The Decline of ID Fraud
Approximately 500,000 fewer adults in the United States fell victim to identity fraud in 2006 than in 2005. Of America's overall adult population, 3.7 percent were victims, as compared to 4.0 percent in 2005. This demonstrates a continued year-over-year decrease since data was first collected in 2003 when 4.7 percent of the adult population was victimized.
In terms of total dollars, identity fraud in this year's report dropped by an estimated 12 percent over the previous year, from $55.7 billion to $49.3 billion.
Factors that contribute to this decline include better consumer education and awareness, and the increased usage of online banking and financial sites that allow individuals to more frequently monitor their accounts. As industry and consumers work together to protect sensitive data by adopting online financial services, such as electronic banking and bill paying, further fraud reduction is expected by Javelin.
"While identity fraud is still a serious criminal issue in the United States, Javelin's new study points to significant identity fraud reduction as a direct result of changes in industry and consumer behaviors," says James Van Dyke, Javelin's president and founder, who oversaw the Identity Fraud Survey Report for the third consecutive year. "Thanks in part to comprehensive data protection, fraud monitoring, and consumer education, we now have more effective methods to quickly catch - or even prevent - fraud before it occurs by utilizing common online technologies such as electronic banking and bill payment."
"The trends revealed in Javelin's latest comprehensive report on identity fraud are a call to action for more consumer education and show its ability to build trust and confidence in today's marketplace," said Steve Cole, president and CEO, Council of Better Business Bureaus.

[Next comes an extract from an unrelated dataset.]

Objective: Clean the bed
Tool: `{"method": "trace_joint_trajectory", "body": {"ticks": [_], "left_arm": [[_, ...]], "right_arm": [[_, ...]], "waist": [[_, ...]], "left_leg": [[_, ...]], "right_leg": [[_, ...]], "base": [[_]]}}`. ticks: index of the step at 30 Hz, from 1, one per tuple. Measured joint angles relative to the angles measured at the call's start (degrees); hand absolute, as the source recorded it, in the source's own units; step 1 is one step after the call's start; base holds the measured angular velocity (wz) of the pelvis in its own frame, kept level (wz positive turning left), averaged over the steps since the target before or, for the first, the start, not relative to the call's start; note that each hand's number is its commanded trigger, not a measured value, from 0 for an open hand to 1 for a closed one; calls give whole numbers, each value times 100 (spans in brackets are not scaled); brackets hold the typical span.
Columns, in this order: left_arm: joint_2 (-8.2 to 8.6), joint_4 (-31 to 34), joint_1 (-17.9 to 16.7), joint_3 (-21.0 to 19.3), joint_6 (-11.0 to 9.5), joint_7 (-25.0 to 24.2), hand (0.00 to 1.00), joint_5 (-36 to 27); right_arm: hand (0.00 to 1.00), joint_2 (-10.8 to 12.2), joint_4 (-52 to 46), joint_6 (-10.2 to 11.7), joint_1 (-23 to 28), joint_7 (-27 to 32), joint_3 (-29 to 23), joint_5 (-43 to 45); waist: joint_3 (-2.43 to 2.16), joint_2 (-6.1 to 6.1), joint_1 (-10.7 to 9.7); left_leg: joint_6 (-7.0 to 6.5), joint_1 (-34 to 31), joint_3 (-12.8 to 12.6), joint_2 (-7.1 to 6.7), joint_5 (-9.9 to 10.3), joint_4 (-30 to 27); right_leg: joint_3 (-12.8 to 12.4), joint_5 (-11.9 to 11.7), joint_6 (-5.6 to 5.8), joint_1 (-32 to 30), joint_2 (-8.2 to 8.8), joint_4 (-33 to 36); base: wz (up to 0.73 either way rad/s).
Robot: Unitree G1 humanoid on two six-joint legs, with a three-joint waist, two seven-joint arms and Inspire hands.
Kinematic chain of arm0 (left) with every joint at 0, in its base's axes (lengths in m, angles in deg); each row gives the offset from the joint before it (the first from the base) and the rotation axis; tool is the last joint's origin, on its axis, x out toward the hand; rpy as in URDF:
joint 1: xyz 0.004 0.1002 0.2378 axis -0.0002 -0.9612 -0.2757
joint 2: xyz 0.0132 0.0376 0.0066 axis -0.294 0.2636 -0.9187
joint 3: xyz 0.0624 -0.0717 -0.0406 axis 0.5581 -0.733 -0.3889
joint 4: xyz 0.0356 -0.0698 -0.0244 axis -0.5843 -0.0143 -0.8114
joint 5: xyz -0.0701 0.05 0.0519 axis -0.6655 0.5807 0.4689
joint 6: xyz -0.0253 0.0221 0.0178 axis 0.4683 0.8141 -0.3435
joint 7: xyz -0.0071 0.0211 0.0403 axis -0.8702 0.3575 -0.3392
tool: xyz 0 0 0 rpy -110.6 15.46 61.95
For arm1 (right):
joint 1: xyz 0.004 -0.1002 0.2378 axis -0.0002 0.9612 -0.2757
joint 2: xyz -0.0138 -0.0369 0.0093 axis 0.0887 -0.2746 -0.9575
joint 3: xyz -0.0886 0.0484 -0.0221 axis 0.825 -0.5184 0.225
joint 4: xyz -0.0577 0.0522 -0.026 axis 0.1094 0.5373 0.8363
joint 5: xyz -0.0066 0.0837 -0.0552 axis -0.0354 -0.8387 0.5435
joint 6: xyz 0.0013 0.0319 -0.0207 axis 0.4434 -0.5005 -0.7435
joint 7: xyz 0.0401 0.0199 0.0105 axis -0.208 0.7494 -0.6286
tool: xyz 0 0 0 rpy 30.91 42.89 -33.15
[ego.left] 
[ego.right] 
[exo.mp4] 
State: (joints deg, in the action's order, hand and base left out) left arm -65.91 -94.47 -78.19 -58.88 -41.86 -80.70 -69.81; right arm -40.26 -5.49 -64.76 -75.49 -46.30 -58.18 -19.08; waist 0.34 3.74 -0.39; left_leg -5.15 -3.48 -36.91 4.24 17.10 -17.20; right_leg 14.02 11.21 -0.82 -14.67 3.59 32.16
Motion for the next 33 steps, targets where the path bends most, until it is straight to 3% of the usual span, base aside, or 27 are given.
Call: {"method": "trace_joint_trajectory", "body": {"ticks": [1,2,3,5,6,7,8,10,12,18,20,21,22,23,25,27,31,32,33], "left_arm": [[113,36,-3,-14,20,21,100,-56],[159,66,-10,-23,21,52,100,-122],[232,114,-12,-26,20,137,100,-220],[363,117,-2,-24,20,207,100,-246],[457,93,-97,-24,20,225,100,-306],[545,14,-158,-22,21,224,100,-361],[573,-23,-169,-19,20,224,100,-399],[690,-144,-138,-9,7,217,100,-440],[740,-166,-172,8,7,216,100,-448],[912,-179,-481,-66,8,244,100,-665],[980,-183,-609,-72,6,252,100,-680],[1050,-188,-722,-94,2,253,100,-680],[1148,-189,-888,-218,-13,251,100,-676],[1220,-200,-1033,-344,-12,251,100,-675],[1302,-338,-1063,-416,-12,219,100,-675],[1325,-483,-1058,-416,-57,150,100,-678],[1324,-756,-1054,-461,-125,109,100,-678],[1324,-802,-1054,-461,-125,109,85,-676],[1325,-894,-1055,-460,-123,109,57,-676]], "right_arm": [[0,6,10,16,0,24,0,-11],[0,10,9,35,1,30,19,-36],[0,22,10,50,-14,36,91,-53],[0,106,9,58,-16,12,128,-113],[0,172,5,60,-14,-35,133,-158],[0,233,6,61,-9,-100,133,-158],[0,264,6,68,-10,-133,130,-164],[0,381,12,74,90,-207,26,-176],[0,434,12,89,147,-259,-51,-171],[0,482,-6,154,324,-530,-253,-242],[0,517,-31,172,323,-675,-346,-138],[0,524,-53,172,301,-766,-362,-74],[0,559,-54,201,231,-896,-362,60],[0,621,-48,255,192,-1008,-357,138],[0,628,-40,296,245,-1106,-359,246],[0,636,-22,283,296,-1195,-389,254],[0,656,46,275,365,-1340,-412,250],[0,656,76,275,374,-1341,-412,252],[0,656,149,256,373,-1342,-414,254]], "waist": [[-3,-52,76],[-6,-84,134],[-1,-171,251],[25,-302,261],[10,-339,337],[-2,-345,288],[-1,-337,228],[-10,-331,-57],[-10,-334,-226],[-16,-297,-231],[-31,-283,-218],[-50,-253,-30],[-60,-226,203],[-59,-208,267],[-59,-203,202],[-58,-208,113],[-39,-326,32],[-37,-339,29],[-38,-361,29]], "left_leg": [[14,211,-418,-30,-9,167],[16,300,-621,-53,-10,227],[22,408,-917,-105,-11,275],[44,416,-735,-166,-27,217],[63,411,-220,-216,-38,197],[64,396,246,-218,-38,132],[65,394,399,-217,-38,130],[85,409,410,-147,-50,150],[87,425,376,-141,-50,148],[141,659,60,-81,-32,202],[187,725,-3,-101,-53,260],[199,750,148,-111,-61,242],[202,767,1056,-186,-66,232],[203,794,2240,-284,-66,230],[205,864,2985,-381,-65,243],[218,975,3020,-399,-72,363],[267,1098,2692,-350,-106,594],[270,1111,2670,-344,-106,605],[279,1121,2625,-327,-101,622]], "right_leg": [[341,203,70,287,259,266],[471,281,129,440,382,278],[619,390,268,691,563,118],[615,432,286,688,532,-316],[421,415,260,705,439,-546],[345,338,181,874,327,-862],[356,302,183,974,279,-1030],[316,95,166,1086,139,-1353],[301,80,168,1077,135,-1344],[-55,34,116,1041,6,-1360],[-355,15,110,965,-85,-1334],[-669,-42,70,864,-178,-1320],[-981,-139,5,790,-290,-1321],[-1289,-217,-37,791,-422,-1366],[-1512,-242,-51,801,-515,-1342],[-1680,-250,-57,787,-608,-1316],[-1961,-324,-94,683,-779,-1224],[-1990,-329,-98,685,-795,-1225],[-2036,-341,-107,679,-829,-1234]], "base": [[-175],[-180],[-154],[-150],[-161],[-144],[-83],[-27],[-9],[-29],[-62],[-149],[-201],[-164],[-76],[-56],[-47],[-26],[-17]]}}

Reduction in Fraudulent Account Openings
The survey found a noticeable reduction in the incidents of new account fraud in the past 12 months. New account fraud takes place when criminals use a victim's personal data to establish a new account using the victim's identity and confidential information. New account fraud dropped from 1.5 percent of all respondents in 2006 to one percent in 2007. Additionally, when fraudulent accounts are opened, many victims caught the fraud more quickly utilizing online channels, such as the viewing of statements, resulting in average fraud amounts dropping from more than $10,000 in 2006 to $7,260 on average in 2007.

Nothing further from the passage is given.